= Beginning of Section =

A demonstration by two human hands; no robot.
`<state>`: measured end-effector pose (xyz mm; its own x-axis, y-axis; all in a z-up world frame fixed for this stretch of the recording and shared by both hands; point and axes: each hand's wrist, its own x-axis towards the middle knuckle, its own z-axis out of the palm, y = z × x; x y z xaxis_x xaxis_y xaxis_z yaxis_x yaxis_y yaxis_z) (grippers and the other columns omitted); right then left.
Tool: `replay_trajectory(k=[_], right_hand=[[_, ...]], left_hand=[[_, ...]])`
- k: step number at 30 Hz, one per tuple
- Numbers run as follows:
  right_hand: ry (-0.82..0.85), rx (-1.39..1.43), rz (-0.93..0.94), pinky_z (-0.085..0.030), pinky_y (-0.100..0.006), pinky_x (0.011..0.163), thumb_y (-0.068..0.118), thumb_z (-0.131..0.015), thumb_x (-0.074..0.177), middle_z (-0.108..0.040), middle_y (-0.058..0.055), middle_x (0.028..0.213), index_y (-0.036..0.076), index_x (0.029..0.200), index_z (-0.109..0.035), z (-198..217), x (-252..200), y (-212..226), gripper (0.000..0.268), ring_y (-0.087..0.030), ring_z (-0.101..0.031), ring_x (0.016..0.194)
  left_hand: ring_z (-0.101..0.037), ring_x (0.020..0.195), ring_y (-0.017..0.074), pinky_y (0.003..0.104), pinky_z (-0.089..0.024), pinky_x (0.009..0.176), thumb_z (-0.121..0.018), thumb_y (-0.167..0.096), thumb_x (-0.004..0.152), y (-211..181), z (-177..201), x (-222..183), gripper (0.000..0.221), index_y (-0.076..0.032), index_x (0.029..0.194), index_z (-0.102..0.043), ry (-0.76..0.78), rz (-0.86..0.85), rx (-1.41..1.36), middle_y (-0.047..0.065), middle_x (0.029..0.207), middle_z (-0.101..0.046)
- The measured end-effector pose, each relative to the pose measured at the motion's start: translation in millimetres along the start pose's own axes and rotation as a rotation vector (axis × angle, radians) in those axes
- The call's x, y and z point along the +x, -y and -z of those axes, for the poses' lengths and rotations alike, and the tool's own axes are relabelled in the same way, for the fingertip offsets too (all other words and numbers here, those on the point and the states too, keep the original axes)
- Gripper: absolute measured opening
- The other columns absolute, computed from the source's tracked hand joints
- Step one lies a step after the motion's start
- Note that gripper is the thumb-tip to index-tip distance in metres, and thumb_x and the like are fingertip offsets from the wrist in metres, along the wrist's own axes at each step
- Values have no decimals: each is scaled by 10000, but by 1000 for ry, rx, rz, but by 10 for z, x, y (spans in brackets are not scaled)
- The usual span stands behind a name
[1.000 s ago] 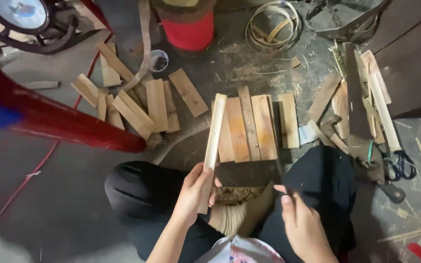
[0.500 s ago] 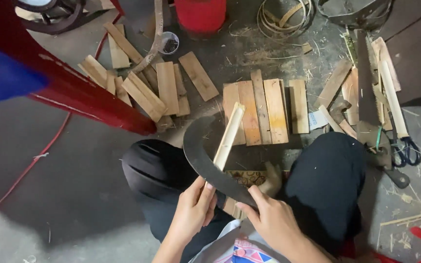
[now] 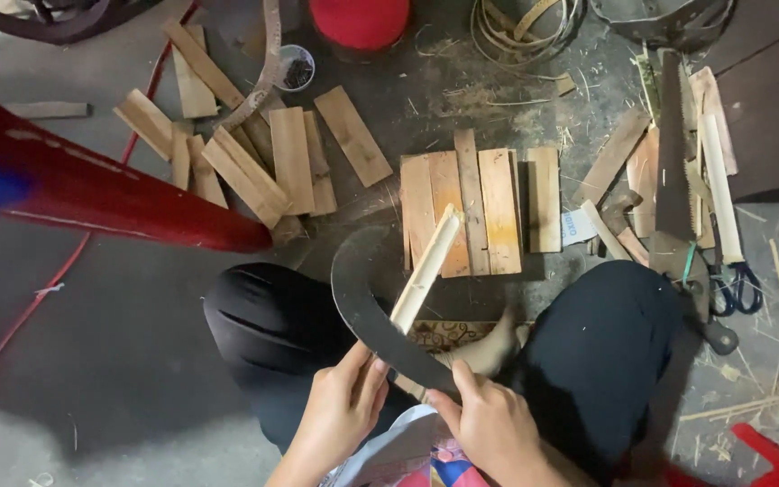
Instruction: Shaving a wooden stick with a curved blade and then sanding it with sandpaper.
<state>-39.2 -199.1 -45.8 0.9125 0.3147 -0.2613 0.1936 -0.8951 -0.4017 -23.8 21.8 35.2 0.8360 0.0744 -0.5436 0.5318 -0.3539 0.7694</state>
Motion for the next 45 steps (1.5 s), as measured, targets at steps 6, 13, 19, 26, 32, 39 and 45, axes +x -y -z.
replay_trajectory(k=[6, 13, 19, 26, 32, 39, 45], right_hand=[[-32, -55, -36, -552, -425, 393, 519, -604, 934, -698, -101, 601, 103, 1090, -559, 206, 239, -50, 446, -312, -703, 449], [-198, 225, -539, -453, -539, 995, 409, -291, 1109, -588, -265, 1401, 51, 1507, -517, 929, 1318, -1252, 581, -468, -588, 1205], [-345, 151, -313, -528, -500, 611, 297, -428, 1132, -689, -232, 729, -47, 974, -689, 1039, 772, -932, 460, -418, -659, 604], [-91, 60, 79, -522, -418, 389, 333, -613, 951, -712, -98, 530, 72, 1082, -559, 675, 508, -301, 297, -281, -699, 395], [-69, -123, 159, -547, -429, 431, 508, -613, 948, -698, -107, 613, 102, 1117, -569, 671, 527, -267, 442, -323, -700, 455], [-78, -163, 221, -537, -443, 395, 558, -630, 935, -656, -127, 558, 83, 1104, -560, 629, 545, -295, 509, -309, -665, 402], [-8, -164, -74, -480, -361, 457, 473, -301, 1096, -587, -83, 633, 76, 980, -575, 1285, 1260, -565, 496, -237, -581, 497]], left_hand=[[-516, 383, 108, 277, -396, 390, -572, -141, 997, -144, 94, 24, 215, -86, 1139, -723, 35, -60, 11, 6, 496, -617], [-566, 460, 106, 279, -469, 445, -597, -129, 950, -100, 156, -1, 216, -100, 1097, -752, 17, -57, 29, -3, 550, -652], [-437, 446, 123, 279, -333, 436, -523, -197, 1048, -317, 232, 217, 246, -86, 1191, -690, 41, 144, -220, 44, 577, -561], [-490, 474, 133, 289, -396, 482, -483, -213, 1066, -555, 145, 266, 226, -134, 1211, -637, 127, 114, -113, 45, 593, -615], [-424, 477, 126, 298, -355, 461, -492, -184, 1058, -527, 114, 246, 316, -165, 1344, -624, 133, 96, -171, 44, 600, -540], [-310, 448, 120, 305, -262, 432, -494, -175, 1090, -444, 99, 199, 174, -101, 1163, -634, 139, 158, -268, 24, 564, -455], [-340, 470, 132, 309, -269, 443, -485, -185, 1078, -306, 60, 6, 176, -110, 1178, -609, 171, 181, -258, 41, 590, -467]])
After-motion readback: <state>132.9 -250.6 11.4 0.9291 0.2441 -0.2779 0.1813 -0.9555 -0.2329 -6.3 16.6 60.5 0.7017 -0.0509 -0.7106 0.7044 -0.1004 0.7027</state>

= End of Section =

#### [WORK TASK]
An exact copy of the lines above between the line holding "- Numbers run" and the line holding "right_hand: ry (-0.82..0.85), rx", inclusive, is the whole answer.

#### [YOUR RESPONSE]
- Numbers run as follows:
  right_hand: ry (-0.82..0.85), rx (-1.39..1.43), rz (-0.93..0.94), pinky_z (-0.085..0.030), pinky_y (-0.100..0.006), pinky_x (0.011..0.163), thumb_y (-0.068..0.118), thumb_z (-0.131..0.015), thumb_x (-0.074..0.177), middle_z (-0.108..0.040), middle_y (-0.058..0.055), middle_x (0.028..0.213), index_y (-0.036..0.076), index_x (0.029..0.200), index_z (-0.109..0.035), z (-198..217), x (-252..200), y (-212..226), gripper (0.000..0.268), ring_y (-0.087..0.030), ring_z (-0.101..0.031), ring_x (0.016..0.194)

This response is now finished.